> Exercise aim: Among the records below, find the line that has "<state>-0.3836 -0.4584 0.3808"; from there, give the lines again exactly, and stop after the line that has "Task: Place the".

[[ Working data open ]]

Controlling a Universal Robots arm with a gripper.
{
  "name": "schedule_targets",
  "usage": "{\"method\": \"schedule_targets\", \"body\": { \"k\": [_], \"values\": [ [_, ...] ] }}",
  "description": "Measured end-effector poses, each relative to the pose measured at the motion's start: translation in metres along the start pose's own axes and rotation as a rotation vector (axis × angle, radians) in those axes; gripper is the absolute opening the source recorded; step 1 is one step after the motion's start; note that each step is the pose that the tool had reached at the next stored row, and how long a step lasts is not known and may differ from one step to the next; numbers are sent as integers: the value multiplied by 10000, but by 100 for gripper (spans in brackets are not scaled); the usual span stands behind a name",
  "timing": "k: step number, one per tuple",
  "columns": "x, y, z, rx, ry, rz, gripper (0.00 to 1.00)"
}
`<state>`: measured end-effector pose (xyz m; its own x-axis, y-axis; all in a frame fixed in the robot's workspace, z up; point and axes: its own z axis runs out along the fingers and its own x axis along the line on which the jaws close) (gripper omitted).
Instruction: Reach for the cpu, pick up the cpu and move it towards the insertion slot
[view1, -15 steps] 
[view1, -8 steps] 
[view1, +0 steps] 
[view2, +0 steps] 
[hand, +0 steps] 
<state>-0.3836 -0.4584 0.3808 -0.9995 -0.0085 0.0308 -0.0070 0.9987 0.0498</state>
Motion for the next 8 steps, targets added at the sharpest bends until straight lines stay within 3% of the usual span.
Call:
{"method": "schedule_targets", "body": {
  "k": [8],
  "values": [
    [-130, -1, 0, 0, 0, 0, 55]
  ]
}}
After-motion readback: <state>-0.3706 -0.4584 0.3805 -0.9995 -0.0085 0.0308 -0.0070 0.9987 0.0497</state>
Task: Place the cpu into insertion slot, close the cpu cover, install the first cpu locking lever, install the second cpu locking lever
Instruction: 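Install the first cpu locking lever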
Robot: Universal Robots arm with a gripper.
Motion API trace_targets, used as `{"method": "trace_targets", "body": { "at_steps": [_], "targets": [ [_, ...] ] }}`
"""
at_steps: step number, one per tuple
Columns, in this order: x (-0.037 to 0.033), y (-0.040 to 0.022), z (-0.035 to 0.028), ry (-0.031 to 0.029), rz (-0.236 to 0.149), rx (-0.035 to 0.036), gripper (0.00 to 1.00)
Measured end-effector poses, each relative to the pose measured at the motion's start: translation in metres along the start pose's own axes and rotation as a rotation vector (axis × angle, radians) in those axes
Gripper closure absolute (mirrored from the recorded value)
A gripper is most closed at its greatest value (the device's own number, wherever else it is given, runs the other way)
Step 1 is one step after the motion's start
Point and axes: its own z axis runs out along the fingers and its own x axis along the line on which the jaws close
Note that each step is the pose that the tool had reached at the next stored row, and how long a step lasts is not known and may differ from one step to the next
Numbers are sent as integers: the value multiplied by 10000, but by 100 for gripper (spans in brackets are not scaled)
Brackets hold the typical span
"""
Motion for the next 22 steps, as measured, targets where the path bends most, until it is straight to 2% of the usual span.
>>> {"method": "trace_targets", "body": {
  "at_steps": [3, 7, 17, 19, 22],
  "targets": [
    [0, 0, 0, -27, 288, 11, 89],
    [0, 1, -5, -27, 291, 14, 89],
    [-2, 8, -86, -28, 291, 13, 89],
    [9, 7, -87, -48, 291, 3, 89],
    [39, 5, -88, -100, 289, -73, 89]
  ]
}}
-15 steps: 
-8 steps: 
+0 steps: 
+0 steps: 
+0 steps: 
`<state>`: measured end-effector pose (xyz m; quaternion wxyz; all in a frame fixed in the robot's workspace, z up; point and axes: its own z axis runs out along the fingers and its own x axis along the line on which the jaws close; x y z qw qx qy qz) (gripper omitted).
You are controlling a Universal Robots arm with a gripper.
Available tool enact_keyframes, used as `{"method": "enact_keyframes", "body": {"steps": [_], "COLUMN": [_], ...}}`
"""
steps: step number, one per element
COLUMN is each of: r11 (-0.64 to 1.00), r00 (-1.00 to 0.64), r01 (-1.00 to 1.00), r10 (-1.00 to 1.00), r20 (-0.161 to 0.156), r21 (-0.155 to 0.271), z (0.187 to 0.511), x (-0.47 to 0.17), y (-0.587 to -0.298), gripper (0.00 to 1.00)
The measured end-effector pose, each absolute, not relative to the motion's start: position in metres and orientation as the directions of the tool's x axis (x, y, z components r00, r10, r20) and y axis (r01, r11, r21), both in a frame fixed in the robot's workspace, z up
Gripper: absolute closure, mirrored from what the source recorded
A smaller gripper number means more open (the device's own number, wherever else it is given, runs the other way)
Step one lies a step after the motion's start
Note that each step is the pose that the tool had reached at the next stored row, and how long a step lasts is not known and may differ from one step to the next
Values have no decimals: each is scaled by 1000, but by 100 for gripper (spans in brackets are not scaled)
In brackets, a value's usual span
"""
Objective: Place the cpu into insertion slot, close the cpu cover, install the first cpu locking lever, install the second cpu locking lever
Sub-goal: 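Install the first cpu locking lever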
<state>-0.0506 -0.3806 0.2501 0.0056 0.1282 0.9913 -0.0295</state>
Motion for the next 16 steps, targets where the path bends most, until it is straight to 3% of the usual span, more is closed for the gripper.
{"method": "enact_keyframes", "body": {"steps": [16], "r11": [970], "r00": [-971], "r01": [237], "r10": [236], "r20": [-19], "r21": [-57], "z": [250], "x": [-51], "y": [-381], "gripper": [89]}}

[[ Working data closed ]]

> Task answer:
<state>-0.3836 -0.4584 0.3808 -0.9995 -0.0085 0.0308 -0.0070 0.9987 0.0498</state>
Motion for the next 8 steps, targets added at the sharpest bends until straight lines stay within 3% of the usual span.
Call:
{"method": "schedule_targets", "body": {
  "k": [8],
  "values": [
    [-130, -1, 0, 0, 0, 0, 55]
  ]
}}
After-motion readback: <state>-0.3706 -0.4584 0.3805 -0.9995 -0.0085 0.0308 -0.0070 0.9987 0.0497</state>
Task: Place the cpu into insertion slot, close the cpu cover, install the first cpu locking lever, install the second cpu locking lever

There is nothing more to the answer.